HOMILIA
Nie obmyślaj obrony
Biorąc pod uwagę aktualną sytuację
w Europie i na świecie, słowa Jezusa zapowiadające prześladowania,
dyskryminację ze względu na wiarę, stają się niepokojąco nam
bliskie. Może przyzwyczailiśmy się już, że prześladowania
chrześcijan są gdzieś na świecie, ale nie tu. Ten
stan może się zaskakująco szybko zmienić… Czy w związku z tym
nie należałoby już, przynajmniej na wszelki wypadek, przygotować
się do obrony, ustalić strategiczne pozycje, zorganizować zawczasu
ratunek?
A czego w tym wypadku oczekuje Jezus?
Po pierwsze dla Niego zapowiadane prześladowania nie są czymś
niezwykłym. Historia zresztą to potwierdza. Kościół zawsze
funkcjonował pod większą lub mniejszą presją wewnętrzną czy
zewnętrzną, a czasy spokoju były nieliczne. Po drugie czas
prześladowań to nie tylko nieszczęście, ale okazja do składania
świadectwa, czyli do wyznania Jezusa w formie heroicznej. I w końcu
po trzecie dlaczego nie mamy obmyślać obrony? A po co mamy ją
obmyślać, skoro celem jest złożenie świadectwa?

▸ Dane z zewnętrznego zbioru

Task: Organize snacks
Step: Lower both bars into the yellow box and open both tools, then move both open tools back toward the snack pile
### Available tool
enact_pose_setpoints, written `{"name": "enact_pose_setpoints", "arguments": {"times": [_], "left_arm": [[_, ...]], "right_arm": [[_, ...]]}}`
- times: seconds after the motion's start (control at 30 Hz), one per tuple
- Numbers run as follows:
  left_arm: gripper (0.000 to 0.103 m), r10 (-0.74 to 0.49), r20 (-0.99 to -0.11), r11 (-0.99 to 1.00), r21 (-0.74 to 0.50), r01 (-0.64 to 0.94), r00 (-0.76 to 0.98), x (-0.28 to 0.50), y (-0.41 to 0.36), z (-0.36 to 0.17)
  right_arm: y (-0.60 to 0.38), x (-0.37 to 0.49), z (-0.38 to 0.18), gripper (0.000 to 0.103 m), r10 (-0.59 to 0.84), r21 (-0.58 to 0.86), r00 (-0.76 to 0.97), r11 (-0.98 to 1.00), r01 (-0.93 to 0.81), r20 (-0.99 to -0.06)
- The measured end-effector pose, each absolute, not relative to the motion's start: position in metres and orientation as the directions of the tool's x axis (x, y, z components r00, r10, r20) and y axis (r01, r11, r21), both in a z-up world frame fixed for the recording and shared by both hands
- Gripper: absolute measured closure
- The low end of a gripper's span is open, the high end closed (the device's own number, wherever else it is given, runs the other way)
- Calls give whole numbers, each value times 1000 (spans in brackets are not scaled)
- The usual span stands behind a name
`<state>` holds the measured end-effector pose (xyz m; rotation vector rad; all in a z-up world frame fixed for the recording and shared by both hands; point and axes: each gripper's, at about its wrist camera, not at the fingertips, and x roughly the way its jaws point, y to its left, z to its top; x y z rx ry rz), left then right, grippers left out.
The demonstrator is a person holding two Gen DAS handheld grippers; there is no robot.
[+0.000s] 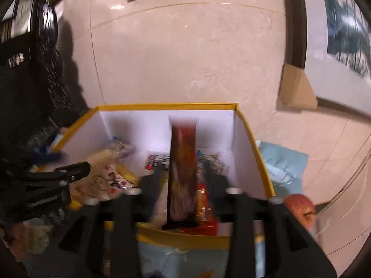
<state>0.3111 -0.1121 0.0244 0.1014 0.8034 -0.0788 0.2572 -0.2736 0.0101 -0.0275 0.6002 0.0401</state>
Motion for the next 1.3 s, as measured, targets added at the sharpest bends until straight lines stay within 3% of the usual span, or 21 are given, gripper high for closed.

Wystarczy mówić
prawdę. Prawdę o tym kim dla mnie jest Bóg, czego dokonał dla
mnie Jezus, jak uzdrawiająca jest Jego miłość i jak cenna, że
śmierć czy prześladowanie jest ceną, którą warto za nią
zapłacić. Czy takie credo naprawdę trzeba specjalnie
obmyślać? Czy można mu się sprzeciwić inaczej niż przemocą?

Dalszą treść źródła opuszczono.